As the market has recovered, Sotheby's and Christie's have tended to offset such risks by issuing third-party guarantees, known as irrevocable bids, where a wealthy collector agrees to buy a lot if it does not reach the guarantee level in return for a share of the profits if it does rise above it.

How such strategies will change under the new capital structures and with the company's promise to bring shareholders a better return is not yet evident, but the board has pledged that "potential projects will be measured against an expected return on invested capital over the life of the investment" and says that "going forward, the company intends to return any excess capital to shareholders on an annual basis, primarily through a special dividend".

A 20% return on investment target on the auction business won't make competition against privately-owned Christie's any easier as it is likely to leave Sotheby's with less room for manoeuvre.

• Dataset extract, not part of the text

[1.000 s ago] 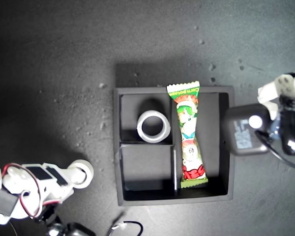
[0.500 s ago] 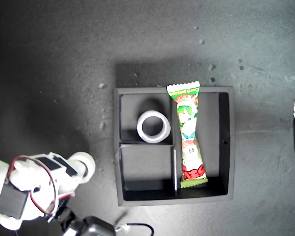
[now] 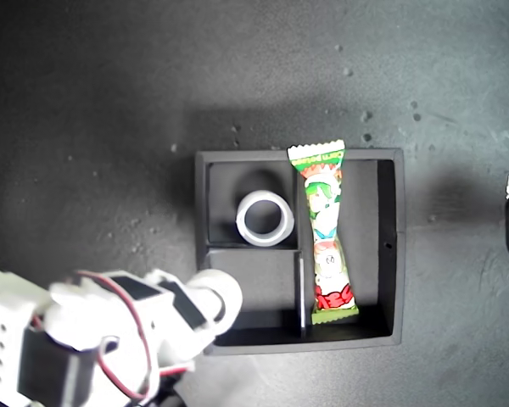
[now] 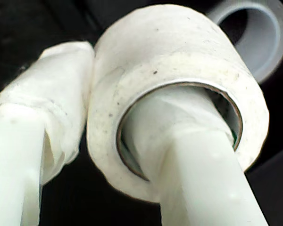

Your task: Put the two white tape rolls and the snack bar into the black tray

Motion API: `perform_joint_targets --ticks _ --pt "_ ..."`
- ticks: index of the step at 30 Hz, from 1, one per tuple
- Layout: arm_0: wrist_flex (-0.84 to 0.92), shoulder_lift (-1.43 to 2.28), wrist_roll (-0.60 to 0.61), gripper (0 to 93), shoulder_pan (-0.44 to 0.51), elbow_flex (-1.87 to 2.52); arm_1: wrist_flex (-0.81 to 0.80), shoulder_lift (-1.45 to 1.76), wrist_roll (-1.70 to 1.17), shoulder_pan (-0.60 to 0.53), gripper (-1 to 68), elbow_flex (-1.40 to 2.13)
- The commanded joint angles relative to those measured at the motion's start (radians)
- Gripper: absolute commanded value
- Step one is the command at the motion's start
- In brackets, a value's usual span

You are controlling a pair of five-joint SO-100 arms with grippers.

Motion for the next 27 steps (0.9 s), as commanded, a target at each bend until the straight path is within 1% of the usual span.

Sotheby's have also reiterated that they are considering selling their New York headquarters - although there is less enthusiasm for ditching their Bond Street rooms in London - while chief financial officer Patrick McClymont said of the recent review: "The plan was shaped after much-welcomed input and feedback from our investors and we are committed, as always, to continue that dialogue."

Meanwhile Mr Ruprecht remains confident about the future, saying: "The message we are delivering is clear - we are returning meaningful capital to our shareholders now and in the future and establishing a framework that puts Sotheby's in the strongest position to compete and win in this marketplace while delivering value to our clients."